> **Task details**:
What you need to produce is the complete listing, repeated exactly.

> **Dataset section**:
+++
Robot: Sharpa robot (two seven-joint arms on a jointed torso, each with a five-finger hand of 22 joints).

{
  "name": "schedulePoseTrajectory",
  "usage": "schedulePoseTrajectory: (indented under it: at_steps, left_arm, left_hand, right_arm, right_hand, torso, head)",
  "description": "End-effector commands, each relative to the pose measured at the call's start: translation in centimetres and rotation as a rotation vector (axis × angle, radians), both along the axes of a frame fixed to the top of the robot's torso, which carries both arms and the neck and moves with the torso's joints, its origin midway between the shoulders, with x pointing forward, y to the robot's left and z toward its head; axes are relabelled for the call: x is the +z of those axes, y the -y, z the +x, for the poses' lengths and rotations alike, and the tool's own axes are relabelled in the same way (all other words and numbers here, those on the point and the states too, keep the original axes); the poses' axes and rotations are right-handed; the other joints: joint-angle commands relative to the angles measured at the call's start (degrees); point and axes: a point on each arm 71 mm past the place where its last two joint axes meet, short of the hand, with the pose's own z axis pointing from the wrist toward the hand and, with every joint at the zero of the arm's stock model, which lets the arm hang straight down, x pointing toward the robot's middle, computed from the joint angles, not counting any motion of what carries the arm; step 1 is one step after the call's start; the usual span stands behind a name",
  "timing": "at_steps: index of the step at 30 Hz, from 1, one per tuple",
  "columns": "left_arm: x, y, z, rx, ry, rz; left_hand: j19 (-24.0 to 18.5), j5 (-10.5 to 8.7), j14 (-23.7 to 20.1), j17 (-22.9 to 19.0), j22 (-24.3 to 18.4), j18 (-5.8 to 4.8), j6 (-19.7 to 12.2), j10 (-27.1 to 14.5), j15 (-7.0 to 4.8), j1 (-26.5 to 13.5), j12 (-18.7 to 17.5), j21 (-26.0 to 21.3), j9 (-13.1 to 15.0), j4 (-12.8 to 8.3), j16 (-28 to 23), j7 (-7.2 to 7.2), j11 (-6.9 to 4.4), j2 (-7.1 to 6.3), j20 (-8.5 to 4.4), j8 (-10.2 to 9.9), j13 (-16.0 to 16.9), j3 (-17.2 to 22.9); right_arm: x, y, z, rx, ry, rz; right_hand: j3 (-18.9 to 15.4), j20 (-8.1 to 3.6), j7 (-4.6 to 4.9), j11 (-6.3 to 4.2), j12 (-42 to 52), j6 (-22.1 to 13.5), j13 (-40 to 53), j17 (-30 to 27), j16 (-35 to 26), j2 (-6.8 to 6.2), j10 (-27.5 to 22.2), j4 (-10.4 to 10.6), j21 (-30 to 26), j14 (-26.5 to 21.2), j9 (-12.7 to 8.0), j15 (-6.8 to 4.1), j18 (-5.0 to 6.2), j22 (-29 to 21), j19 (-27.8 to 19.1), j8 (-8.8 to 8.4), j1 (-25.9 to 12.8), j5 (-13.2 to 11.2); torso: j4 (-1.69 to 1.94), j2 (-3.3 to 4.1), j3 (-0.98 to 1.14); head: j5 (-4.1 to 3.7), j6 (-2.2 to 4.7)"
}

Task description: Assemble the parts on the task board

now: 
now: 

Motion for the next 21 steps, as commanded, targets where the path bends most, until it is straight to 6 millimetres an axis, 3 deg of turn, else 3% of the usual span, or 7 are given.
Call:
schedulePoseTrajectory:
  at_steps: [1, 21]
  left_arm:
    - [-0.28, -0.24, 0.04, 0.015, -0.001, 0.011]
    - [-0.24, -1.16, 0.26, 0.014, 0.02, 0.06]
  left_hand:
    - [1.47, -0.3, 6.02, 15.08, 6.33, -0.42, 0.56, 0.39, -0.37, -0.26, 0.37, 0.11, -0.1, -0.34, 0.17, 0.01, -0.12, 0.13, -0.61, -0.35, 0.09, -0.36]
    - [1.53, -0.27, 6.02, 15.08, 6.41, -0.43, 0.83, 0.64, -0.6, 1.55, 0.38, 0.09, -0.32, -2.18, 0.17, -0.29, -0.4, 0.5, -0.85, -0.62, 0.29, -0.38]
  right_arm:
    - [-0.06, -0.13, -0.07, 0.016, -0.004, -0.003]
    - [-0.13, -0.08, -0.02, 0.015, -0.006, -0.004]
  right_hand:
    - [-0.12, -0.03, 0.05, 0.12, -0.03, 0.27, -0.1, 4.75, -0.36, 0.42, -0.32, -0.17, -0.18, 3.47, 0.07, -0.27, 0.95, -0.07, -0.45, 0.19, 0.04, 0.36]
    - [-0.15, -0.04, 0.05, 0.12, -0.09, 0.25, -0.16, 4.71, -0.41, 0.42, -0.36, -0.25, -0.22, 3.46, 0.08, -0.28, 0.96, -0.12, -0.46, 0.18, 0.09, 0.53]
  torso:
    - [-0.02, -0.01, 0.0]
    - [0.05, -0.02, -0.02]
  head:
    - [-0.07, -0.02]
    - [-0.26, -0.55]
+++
> **Task solution**:
Robot: Sharpa robot (two seven-joint arms on a jointed torso, each with a five-finger hand of 22 joints).

{
  "name": "schedulePoseTrajectory",
  "usage": "schedulePoseTrajectory: (indented under it: at_steps, left_arm, left_hand, right_arm, right_hand, torso, head)",
  "description": "End-effector commands, each relative to the pose measured at the call's start: translation in centimetres and rotation as a rotation vector (axis × angle, radians), both along the axes of a frame fixed to the top of the robot's torso, which carries both arms and the neck and moves with the torso's joints, its origin midway between the shoulders, with x pointing forward, y to the robot's left and z toward its head; axes are relabelled for the call: x is the +z of those axes, y the -y, z the +x, for the poses' lengths and rotations alike, and the tool's own axes are relabelled in the same way (all other words and numbers here, those on the point and the states too, keep the original axes); the poses' axes and rotations are right-handed; the other joints: joint-angle commands relative to the angles measured at the call's start (degrees); point and axes: a point on each arm 71 mm past the place where its last two joint axes meet, short of the hand, with the pose's own z axis pointing from the wrist toward the hand and, with every joint at the zero of the arm's stock model, which lets the arm hang straight down, x pointing toward the robot's middle, computed from the joint angles, not counting any motion of what carries the arm; step 1 is one step after the call's start; the usual span stands behind a name",
  "timing": "at_steps: index of the step at 30 Hz, from 1, one per tuple",
  "columns": "left_arm: x, y, z, rx, ry, rz; left_hand: j19 (-24.0 to 18.5), j5 (-10.5 to 8.7), j14 (-23.7 to 20.1), j17 (-22.9 to 19.0), j22 (-24.3 to 18.4), j18 (-5.8 to 4.8), j6 (-19.7 to 12.2), j10 (-27.1 to 14.5), j15 (-7.0 to 4.8), j1 (-26.5 to 13.5), j12 (-18.7 to 17.5), j21 (-26.0 to 21.3), j9 (-13.1 to 15.0), j4 (-12.8 to 8.3), j16 (-28 to 23), j7 (-7.2 to 7.2), j11 (-6.9 to 4.4), j2 (-7.1 to 6.3), j20 (-8.5 to 4.4), j8 (-10.2 to 9.9), j13 (-16.0 to 16.9), j3 (-17.2 to 22.9); right_arm: x, y, z, rx, ry, rz; right_hand: j3 (-18.9 to 15.4), j20 (-8.1 to 3.6), j7 (-4.6 to 4.9), j11 (-6.3 to 4.2), j12 (-42 to 52), j6 (-22.1 to 13.5), j13 (-40 to 53), j17 (-30 to 27), j16 (-35 to 26), j2 (-6.8 to 6.2), j10 (-27.5 to 22.2), j4 (-10.4 to 10.6), j21 (-30 to 26), j14 (-26.5 to 21.2), j9 (-12.7 to 8.0), j15 (-6.8 to 4.1), j18 (-5.0 to 6.2), j22 (-29 to 21), j19 (-27.8 to 19.1), j8 (-8.8 to 8.4), j1 (-25.9 to 12.8), j5 (-13.2 to 11.2); torso: j4 (-1.69 to 1.94), j2 (-3.3 to 4.1), j3 (-0.98 to 1.14); head: j5 (-4.1 to 3.7), j6 (-2.2 to 4.7)"
}

Task description: Assemble the parts on the task board

now: 
now: 

Motion for the next 21 steps, as commanded, targets where the path bends most, until it is straight to 6 millimetres an axis, 3 deg of turn, else 3% of the usual span, or 7 are given.
Call:
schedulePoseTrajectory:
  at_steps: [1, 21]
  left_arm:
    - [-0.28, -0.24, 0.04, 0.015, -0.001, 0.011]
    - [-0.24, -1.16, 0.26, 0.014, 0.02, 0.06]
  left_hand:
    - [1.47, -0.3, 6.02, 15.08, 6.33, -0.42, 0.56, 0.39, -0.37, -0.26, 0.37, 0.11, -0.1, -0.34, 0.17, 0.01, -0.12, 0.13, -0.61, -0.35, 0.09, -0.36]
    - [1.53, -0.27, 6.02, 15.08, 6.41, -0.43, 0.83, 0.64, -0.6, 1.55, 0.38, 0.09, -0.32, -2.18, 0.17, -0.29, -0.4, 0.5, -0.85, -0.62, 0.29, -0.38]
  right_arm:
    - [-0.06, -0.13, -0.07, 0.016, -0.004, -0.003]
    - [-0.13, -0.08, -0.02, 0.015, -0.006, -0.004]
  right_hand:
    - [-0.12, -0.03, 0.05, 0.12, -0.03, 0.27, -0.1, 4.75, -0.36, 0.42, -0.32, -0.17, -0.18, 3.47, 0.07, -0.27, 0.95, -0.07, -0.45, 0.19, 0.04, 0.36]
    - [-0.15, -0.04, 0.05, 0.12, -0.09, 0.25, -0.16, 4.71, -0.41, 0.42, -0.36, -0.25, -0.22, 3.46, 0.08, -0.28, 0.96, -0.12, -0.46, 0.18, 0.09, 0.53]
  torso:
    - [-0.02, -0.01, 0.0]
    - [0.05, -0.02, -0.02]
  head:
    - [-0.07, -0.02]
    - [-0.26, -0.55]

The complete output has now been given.